­ISLAMABAD  – Pakistan has said drone attack by the US on Wednesday was a violation of Pakistan’s sovereignty which cannot be condoned and also dismissed former President Pervez Musharraf’s suggestion that the country should consider establishing relations with Israel.
Foreign Office Spokesperson Abdul Basit in his weekly press briefing here at Foreign Office Thursday also said country’s High Commission in London or any other consulate has not yet received visa application from Mansoor Ijaz, the main witness in the memo case. “We have not received visa application by Mansoor Ijaz either at the High Commission in London or any other consulate,” said Abdul Basit.
Ijaz is an important witness in the memo case and a commission constituted by the Supreme Court under the leadership of Balochistan High Court Chief Justice Qazi Faez Issa has been conducting enquiry into the case. During the last hearing by the panel, Ijaz’s lawyer Akram Shaikh told the commission that his client was not being issued visa for Pakistan. The commission directed the embassies in Switzerland and United Kingdom to issue multiple visa to Mansoor Ijaz upon the receipt of his passport and application without other conditions.
Responding to the queries of media persons, the spokesman said Islamabad’s position on drone attacks is clear and “we are of the view that winning the hearts and minds of the people is crucial” in the fight against violent extremism and he stressed avoiding collateral damage to win the hearts and minds of the people in the war against terrorism. Abdul Basit said at present the Parliamentary Committee on National Security is reviewing the contours of relations with the United States. He said Pakistan’s New Ambassador to Washington called on US Secretary of State Hillary Clinton and discussed the present state of relations.

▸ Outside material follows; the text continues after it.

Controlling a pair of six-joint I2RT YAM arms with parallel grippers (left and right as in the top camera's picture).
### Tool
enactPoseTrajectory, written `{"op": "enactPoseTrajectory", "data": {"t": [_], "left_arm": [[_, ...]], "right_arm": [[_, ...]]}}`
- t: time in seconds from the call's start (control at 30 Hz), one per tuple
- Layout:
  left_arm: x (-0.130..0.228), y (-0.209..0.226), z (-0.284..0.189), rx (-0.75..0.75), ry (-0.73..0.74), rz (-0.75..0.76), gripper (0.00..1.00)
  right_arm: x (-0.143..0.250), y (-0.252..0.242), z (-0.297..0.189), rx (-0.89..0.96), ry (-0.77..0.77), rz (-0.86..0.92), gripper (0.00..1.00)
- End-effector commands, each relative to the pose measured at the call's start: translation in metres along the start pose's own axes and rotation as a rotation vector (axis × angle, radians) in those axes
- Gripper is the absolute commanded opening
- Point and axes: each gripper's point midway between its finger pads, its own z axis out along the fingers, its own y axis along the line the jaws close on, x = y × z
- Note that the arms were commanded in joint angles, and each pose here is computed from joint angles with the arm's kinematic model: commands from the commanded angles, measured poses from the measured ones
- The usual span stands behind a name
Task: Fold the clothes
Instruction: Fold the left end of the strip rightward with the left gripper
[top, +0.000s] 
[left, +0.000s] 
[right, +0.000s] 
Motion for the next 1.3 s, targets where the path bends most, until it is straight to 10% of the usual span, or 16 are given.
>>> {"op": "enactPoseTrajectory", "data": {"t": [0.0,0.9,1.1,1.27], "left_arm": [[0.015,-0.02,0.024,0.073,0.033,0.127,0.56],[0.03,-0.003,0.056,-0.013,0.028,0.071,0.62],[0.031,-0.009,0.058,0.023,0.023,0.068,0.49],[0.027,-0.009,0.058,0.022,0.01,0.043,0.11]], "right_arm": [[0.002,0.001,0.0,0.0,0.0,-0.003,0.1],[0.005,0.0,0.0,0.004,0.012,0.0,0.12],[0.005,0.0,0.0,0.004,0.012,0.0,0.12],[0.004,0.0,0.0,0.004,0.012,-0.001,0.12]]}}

About the MFN status to India, the spokesperson said a decision in principle has already been taken to enhance trade ties with New Delhi. At present the commerce ministry is engaged in the consultation process with all the stakeholders for improved trade ties with India. He said, “We are not back tracking on the matter and the whole process vis-a-vis granting of Most Favoured Nation status to India will be completed by October this year.”
Regarding the suggestion of Musharraf that the country should be open to the idea of establishing relations with Israel, the spokesperson outrightly rejected the idea, saying that such a move could not be considered as the country do not recognise the Jewish state. “We do not have any relationship with Israel because we do not recognise Israel. Nor is this under consideration,” Abdul Basit said.
Musharraf had further contended that such a move would help influence the “pro-India” stand usually adopted by Israel on key issues like the Kashmir. The issue of relations with the Jewish state is a sensitive subject in Muslim-majority Pakistan, which has viewed India’s growing relations with Israel with concern. To a question regarding the Pakistani prisoners languishing in Saudi jails, the spokesman said our missions there have made vigorous efforts for the release of Pakistani prisoners and pointed out that there are issues of domestic rules and regulations. Answering a question regarding the visit of a British delegation to Islamabad, Abdul Basit said both the countries want to enhance strategic dialogue for promotion of trade and economic ties.  In response to a query about a possible US and Israel attack on Iran, Basit said Pakistan had “always advised restraint and emphasised that issues surrounding Iran’s nuclear programme should be resolved peacefully and through dialogue”.